* _WHAT YOU NEED TO DO_
Please write out the listing below again in its exact form.

* _GIVEN INFORMATION_
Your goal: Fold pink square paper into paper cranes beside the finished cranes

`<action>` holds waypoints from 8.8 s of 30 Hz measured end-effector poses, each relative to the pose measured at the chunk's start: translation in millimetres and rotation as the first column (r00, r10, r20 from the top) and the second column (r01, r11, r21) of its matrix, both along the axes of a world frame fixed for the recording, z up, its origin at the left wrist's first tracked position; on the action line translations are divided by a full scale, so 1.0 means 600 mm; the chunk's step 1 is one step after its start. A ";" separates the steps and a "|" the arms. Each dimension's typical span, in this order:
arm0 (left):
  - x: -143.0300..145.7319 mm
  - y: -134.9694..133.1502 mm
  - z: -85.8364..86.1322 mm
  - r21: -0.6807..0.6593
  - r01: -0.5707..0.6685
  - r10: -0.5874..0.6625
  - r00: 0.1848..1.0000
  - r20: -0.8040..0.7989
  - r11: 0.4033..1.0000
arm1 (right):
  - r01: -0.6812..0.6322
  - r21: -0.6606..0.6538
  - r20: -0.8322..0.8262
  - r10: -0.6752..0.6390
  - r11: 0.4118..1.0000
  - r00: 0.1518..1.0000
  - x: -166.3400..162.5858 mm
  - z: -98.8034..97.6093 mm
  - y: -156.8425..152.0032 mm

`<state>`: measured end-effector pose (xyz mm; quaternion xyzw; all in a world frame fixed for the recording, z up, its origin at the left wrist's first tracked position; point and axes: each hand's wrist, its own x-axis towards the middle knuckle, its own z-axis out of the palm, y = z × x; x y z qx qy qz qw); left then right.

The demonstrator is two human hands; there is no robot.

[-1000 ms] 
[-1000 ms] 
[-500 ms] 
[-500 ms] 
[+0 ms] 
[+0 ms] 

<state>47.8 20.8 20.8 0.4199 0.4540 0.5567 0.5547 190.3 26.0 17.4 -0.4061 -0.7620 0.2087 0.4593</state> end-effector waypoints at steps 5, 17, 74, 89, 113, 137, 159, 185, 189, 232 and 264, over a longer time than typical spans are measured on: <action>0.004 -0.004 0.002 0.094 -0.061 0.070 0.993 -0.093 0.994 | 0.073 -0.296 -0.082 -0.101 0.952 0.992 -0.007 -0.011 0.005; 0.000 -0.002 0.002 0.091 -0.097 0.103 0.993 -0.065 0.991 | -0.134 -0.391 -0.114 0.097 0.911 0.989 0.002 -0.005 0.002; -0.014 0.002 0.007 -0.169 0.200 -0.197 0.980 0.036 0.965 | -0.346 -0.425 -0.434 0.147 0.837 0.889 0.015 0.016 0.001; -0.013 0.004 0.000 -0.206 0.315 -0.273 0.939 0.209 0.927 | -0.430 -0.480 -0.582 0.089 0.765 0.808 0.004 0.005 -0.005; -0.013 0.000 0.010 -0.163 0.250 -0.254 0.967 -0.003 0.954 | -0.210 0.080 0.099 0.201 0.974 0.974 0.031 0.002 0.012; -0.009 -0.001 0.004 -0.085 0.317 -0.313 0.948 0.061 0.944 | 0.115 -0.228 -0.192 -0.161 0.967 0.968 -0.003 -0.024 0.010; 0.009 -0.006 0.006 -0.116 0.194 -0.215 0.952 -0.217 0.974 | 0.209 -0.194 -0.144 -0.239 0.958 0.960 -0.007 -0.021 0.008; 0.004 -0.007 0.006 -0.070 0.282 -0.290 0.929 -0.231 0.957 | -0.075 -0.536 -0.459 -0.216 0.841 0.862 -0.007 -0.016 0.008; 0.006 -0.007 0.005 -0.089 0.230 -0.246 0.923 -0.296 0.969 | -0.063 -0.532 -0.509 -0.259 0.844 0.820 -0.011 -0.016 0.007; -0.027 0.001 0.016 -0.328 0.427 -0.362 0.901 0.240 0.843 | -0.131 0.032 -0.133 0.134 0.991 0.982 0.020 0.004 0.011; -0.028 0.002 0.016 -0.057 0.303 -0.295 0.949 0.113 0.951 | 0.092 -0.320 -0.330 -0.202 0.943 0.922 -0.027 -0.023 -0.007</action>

* _WRITTEN REPLY_
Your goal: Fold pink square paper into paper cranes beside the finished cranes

`<action>` holds waypoints from 8.8 s of 30 Hz measured end-effector poses, each relative to the pose measured at the chunk's start: translation in millimetres and rotation as the first column (r00, r10, r20 from the top) and the second column (r01, r11, r21) of its matrix, both along the axes of a world frame fixed for the recording, z up, its origin at the left wrist's first tracked position; on the action line translations are divided by a full scale, so 1.0 means 600 mm; the chunk's step 1 is one step after its start. A ";" separates the steps and a "|" the arms. Each dimension's typical span, in this order:
arm0 (left):
  - x: -143.0300..145.7319 mm
  - y: -134.9694..133.1502 mm
  - z: -85.8364..86.1322 mm
  - r21: -0.6807..0.6593
  - r01: -0.5707..0.6685
  - r10: -0.5874..0.6625
  - r00: 0.1848..1.0000
  - r20: -0.8040..0.7989
  - r11: 0.4033..1.0000
arm1 (right):
  - r01: -0.6812..0.6322
  - r21: -0.6606..0.6538
  - r20: -0.8322..0.8262
  - r10: -0.6752..0.6390
  - r11: 0.4118..1.0000
  - r00: 0.1518..1.0000
  - x: -166.3400..162.5858 mm
  - z: -98.8034..97.6093 mm
  - y: -156.8425..152.0032 mm

`<state>`: measured end-effector pose (xyz mm; quaternion xyzw; all in a world frame fixed for the recording, z up, its origin at the left wrist's first tracked position; point and axes: each hand's wrist, its own x-axis towards the middle knuckle, its own z-axis out of the palm, y = z × x; x y z qx qy qz qw); left then right.

The demonstrator is two human hands; there is no robot.

[-1000 ms] 
[-1000 ms] 
[-500 ms] 
[-500 ms] 
[+0 ms] 
[+0 ms] 

<state>47.8 20.8 20.8 0.4199 0.4540 0.5567 0.5547 190.3 26.0 17.4 -0.4061 -0.7620 0.2087 0.4593</state> end-effector waypoints at steps 5, 17, 74, 89, 113, 137, 159, 185, 189, 232 and 264, over a longer time than typical spans are measured on: <action>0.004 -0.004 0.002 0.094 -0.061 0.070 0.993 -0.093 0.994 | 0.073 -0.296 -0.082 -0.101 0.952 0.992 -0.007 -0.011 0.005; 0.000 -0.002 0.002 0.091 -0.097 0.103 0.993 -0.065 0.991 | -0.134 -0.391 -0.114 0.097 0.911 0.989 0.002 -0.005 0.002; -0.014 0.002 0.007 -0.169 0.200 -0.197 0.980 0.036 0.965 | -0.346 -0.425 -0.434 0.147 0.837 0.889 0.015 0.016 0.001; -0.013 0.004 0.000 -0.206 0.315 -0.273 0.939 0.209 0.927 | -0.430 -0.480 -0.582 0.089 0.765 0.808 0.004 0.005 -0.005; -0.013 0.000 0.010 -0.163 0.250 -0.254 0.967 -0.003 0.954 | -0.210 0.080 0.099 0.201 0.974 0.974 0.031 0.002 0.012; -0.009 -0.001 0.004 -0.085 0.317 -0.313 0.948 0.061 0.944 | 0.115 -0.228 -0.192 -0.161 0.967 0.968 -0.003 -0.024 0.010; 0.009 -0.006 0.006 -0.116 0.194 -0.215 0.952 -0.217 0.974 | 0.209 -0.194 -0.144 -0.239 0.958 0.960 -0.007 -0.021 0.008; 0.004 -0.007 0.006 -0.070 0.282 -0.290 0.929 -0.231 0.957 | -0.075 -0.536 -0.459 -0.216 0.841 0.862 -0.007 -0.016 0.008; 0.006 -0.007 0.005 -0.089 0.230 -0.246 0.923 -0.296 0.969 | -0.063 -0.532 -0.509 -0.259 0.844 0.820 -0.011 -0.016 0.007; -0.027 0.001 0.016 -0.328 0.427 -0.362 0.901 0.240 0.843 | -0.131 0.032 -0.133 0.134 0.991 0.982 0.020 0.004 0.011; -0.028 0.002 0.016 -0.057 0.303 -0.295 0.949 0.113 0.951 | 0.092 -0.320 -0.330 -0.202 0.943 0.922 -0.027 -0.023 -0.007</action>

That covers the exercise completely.